Si le problème est celui de la confusion entre parents biologiques et parents affectifs, ainsi que le droit de l’enfant à connaître ses origines, alors n’est-il pas étrange de s’en prendre particulièrement à la procréation médicalement assistée à l’usage des couples homosexuels? Car, après tout, aussi bien une adoption «classique» qu’un parent hétérosexuel adultère impliquent déjà une situation où il y a confusion entre les parents qui élèvent l’enfant et ses parents biologiques. L’adultère est considéré comme un crime dans de nombreux pays et notamment passible de la lapidation au Nigeria, en Arabie saoudite, en Iran, au Soudan, en Afghanistan, au Pakistan, aux Emirats arabes unis et au Yémen. Le fait que l’adultère des femmes est généralement considéré comme plus grave que celui des hommes semble bien dans la logique du droit de connaître ses origines, puisque la femme adultère introduit un doute sur le père biologique de l’enfant du couple, tandis que l’homme adultère ne crée pas de doute quant à la mère biologique.

En Suisse en revanche, l’adultère n’est pas punissable. Il n’est pas punissable non plus, pour une femme adultère, de taire l’identité de son amant à un enfant qui souhaiterait connaître ses vraies origines. Il n’y a donc déjà pas de droit absolu à connaître ses origines: il faut croire que le législateur suisse n’a pas considéré que le fait de cacher ses origines à un enfant était un crime contre l’humanité qui mériterait la peine de mort.

L’autre argument de Suzette Sandoz pour limiter les situations de différence entre les deux parentalités biologique et affective est que celles-ci risqueraient «d’accroître la souffrance et le désarroi d’un enfant».
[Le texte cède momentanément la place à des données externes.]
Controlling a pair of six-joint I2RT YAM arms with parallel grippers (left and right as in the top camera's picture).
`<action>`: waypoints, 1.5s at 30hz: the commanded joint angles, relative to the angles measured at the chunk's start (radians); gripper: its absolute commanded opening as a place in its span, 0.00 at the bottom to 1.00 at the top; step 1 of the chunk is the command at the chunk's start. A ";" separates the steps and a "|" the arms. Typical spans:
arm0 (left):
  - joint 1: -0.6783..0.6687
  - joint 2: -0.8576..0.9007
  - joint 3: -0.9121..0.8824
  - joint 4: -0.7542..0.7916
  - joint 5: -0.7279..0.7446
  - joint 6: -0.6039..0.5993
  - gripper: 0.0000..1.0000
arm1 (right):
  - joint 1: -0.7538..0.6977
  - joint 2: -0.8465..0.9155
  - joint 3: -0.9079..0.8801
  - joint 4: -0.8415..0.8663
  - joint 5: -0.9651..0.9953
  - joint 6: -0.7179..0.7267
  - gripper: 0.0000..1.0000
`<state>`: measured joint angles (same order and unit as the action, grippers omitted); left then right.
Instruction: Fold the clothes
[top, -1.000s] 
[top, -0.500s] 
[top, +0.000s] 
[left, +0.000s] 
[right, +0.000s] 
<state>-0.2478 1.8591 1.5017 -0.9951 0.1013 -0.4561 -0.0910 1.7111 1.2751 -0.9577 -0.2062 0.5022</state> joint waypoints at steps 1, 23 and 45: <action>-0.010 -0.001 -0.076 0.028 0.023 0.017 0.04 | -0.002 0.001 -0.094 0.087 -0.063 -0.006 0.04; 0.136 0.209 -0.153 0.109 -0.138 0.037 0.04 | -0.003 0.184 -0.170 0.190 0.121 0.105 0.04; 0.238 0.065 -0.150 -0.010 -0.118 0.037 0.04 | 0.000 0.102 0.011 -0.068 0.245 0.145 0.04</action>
Or, nous pouvons imaginer d’innombrables autres situations qui risquent «d’accroître la souffrance et le désarroi d’un enfant» à naître. Ainsi, aucune loi n’empêche, malgré les dégâts physiques avérés que cela risque d’occasionner au fœtus, les femmes enceintes de fumer ou boire de l’alcool. N’importe quel couple hétérosexuel apte à avoir des enfants sans procréation médicalement assistée peut le faire en toute légalité, quelle que soit son incapacité à s’occuper correctement des futurs enfants. Les parents peuvent être membres d’une secte, ou plus généralement endoctriner l’enfant à leurs propres superstitions, restreindre son épanouissement, lui manquer d’affection, le traumatiser de toutes sortes de façons, etc. Ils pourront même le faire circoncire ou lui faire percer les oreilles. Tout cela, donc, représente des risques «d’accroître la souffrance et le désarroi d’un enfant», ou même des atteintes physiques réelles, qui ne sont pas préventivement évitées. Pourquoi le législateur devrait-il interdire certains risques et non d’autres, si ce n’est en fonction de leur gravité?

Le fait d’ignorer une partie de ses origines génétiques, ou d’avoir des parents distincts des géniteurs biologiques, est-il donc vraiment ce qui peut arriver de pire à un enfant?

Jusqu’à preuve du contraire il est permis d’en douter. Et d’avancer que les législations qui restreignent ainsi la procréation médicalement assistée ne reposent en réalité sur aucune base bioéthique cohérente, ni en termes de protection du bien-être de l’enfant, ni en termes de garantie d’un droit à connaître ses origines génétiques.